**ABOUT THIS TASK**
Whenever the word "target" appears in a line of the listing, copy that line.

**INPUT RECORDS**
/---

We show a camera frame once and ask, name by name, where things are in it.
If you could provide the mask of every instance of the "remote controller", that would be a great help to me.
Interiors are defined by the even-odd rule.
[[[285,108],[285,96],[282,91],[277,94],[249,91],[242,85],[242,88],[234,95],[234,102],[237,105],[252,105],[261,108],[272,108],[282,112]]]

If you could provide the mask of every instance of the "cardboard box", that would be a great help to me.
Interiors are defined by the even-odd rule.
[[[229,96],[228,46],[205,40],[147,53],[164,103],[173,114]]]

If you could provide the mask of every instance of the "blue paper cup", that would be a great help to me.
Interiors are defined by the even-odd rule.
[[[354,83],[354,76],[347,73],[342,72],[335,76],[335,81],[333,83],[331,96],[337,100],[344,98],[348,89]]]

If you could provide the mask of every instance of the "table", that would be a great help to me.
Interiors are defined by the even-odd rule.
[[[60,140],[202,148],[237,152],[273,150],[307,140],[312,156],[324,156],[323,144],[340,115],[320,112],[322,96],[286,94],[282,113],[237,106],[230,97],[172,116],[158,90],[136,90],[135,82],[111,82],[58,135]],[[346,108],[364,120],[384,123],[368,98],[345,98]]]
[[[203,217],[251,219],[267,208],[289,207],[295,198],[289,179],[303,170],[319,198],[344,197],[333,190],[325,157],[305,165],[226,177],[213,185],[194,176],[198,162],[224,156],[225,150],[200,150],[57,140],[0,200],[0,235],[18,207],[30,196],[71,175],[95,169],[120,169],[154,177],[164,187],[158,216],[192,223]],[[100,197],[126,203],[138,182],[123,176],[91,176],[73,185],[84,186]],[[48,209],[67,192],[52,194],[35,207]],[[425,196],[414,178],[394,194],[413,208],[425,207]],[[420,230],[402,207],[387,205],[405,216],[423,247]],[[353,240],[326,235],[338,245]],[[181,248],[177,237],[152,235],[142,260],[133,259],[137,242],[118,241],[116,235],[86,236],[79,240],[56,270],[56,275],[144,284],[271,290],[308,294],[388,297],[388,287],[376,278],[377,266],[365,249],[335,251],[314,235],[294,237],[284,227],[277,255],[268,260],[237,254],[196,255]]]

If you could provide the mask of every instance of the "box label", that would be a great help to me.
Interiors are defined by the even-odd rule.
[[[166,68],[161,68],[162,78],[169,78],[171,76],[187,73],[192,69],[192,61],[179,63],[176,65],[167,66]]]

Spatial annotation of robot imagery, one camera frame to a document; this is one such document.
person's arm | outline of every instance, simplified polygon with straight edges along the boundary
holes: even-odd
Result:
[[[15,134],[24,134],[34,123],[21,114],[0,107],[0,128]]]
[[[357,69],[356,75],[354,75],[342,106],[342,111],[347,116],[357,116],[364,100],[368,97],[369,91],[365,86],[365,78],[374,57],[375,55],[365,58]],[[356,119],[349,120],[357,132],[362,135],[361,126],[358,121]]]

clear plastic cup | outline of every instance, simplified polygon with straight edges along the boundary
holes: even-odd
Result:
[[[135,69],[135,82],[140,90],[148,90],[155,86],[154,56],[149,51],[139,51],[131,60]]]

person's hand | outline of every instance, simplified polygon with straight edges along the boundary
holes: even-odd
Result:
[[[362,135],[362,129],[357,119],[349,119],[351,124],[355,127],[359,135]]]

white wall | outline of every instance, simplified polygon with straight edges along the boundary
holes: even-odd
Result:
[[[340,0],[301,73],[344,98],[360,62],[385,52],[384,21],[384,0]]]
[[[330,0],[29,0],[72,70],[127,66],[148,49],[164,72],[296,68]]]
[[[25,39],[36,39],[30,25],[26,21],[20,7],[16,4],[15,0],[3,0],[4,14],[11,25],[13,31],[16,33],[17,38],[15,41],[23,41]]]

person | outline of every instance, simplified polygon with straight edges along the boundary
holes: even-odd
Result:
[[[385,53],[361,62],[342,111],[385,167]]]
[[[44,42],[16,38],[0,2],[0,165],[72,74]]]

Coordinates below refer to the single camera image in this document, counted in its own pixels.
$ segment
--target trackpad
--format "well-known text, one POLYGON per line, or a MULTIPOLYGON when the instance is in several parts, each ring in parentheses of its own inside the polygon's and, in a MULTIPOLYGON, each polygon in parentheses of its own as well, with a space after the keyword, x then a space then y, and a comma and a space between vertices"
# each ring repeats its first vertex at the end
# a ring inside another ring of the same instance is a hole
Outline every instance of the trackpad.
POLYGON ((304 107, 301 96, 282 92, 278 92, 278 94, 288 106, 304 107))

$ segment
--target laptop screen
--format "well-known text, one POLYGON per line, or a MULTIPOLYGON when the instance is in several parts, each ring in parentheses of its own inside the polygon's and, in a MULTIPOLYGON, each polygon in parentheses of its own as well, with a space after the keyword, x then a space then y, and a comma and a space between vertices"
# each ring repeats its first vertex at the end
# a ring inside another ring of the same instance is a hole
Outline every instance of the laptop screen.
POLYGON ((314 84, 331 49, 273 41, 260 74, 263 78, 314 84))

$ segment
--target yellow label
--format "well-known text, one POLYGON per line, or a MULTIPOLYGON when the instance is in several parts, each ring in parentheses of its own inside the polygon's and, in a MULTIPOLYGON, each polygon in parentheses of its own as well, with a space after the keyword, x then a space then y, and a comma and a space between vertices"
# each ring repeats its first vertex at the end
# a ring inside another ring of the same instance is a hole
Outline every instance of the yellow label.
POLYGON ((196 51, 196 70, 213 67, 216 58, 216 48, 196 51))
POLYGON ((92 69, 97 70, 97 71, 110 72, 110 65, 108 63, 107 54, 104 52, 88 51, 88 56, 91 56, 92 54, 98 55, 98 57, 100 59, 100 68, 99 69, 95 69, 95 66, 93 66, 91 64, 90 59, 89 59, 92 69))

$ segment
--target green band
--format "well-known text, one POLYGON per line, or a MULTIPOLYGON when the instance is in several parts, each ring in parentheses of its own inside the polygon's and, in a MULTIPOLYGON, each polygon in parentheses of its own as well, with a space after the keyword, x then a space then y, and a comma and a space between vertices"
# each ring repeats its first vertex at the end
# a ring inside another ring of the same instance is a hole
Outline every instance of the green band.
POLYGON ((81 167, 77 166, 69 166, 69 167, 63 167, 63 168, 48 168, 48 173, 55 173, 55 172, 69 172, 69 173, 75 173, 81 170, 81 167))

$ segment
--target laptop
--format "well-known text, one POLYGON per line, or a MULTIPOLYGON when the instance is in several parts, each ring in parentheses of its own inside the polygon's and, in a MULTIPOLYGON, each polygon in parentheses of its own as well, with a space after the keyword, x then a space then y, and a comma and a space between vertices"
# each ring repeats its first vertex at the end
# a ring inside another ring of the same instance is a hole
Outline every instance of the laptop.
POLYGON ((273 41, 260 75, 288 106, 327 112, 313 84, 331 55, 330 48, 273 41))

\---

**WRITTEN RESPONSE**
--target trackpad
--target laptop screen
--target yellow label
--target green band
--target laptop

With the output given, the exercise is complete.